HOW DO YOU explain to a high school athlete that he can't participate in a national track meet because the D.C. City Council is at odds politically with, let us say, the state of Georgia? That's the question Stan Mullins, track coach at Washington's H. D. Woodson High School, has been trying to answer recently. Mr. Mullins was to lead a contingent of 42 athletes from the city's public high schools to a prestigious national track meet in Atlanta next weekend. The City Council paid for similar trips in the past two years, and the students performed well on and off the field. Several athletes, Mr. Mullin said, won college scholarships on the strength of their performances in those meets. But this year the council has refused to provide the $2,500 for the group's trip t Atlanta - which means that the students probably won't go. Why? Because the Georgia State Legislature hasn't ratified the Equal Rights Amendment. Get the connection?

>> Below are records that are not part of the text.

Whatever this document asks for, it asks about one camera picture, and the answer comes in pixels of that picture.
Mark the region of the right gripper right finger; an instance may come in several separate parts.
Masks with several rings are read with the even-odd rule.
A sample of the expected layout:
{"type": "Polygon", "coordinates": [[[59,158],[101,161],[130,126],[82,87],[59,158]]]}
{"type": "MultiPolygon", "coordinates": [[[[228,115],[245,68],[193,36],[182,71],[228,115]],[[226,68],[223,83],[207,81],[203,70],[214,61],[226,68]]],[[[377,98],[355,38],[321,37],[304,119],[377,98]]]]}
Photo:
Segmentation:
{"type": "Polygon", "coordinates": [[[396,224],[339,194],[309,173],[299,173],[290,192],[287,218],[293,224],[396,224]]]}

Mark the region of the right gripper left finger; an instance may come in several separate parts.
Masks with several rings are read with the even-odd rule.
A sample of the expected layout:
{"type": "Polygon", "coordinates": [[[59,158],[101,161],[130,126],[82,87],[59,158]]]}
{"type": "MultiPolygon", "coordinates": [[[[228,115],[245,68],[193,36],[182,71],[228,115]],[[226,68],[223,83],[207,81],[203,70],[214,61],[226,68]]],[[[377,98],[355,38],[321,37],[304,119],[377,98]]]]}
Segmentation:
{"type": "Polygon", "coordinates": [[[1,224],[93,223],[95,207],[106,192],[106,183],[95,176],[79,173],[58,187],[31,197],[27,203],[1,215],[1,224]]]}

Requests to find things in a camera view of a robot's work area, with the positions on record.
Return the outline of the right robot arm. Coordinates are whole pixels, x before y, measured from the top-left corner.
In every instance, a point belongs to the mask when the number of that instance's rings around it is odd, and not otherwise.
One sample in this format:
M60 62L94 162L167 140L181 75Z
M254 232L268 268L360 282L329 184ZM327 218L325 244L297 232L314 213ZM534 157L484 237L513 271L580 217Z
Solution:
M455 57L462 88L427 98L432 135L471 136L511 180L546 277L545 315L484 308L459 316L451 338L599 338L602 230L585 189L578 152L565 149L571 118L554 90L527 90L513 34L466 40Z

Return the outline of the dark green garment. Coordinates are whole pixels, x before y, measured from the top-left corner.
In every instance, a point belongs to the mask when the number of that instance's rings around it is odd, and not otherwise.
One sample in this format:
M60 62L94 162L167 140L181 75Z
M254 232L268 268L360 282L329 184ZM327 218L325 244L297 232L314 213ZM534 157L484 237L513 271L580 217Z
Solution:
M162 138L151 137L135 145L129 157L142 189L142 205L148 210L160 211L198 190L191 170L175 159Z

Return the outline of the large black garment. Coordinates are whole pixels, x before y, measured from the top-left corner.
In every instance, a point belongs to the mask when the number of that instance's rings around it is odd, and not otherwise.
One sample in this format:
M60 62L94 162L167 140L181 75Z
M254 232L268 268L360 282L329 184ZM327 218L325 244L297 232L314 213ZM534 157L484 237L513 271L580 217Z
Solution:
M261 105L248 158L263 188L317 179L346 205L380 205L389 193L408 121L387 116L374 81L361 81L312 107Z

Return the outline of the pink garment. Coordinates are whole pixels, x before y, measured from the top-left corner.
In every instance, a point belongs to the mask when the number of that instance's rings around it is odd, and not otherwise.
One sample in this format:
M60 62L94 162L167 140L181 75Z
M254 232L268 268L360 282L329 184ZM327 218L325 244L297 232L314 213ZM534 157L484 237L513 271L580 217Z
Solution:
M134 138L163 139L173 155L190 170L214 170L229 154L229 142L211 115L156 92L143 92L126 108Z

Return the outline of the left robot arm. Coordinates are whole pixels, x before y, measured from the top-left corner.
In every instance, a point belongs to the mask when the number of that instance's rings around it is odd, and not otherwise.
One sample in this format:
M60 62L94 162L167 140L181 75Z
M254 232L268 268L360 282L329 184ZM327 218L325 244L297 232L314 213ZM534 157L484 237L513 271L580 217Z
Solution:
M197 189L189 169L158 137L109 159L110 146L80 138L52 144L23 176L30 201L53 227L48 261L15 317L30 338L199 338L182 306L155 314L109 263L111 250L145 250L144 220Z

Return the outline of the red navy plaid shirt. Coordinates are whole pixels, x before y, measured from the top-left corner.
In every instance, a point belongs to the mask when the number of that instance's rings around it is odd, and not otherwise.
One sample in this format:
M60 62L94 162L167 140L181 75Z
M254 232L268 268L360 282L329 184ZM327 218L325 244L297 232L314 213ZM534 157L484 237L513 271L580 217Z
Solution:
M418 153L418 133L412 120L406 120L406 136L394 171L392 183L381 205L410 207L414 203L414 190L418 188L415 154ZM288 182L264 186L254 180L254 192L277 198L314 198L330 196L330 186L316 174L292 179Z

That small-minded act perfectly illustrates the foolishness of the so-called ERA boycott resolution the council approved early this year, taking its cue from some national private groups. The resolution, which already has been invoked several times, bars District employees or anyone representing the city from using public funds for travel on official business to states that haven't ratified the ERA. In an effort to show its zeal for the amendment, the council has ignored the difference between private groups, which people join voluntarily, and governments, which are supposed to conduct themselves with the public interest in mind. There is no world of difference between a private organizaion boycotting cities or states because of differing political views and a state or local government body waging economic warfare with public funds against another state government to push its own political views. The City Council has every right to take a position on ERA - for whatever effect that may have on the Georgia legislature. But this exercise in economic warface will not advance the cause of equal opportunity in Georgia. It will merely deny an opportunity to 42 deserving athletes in the District of Columbia.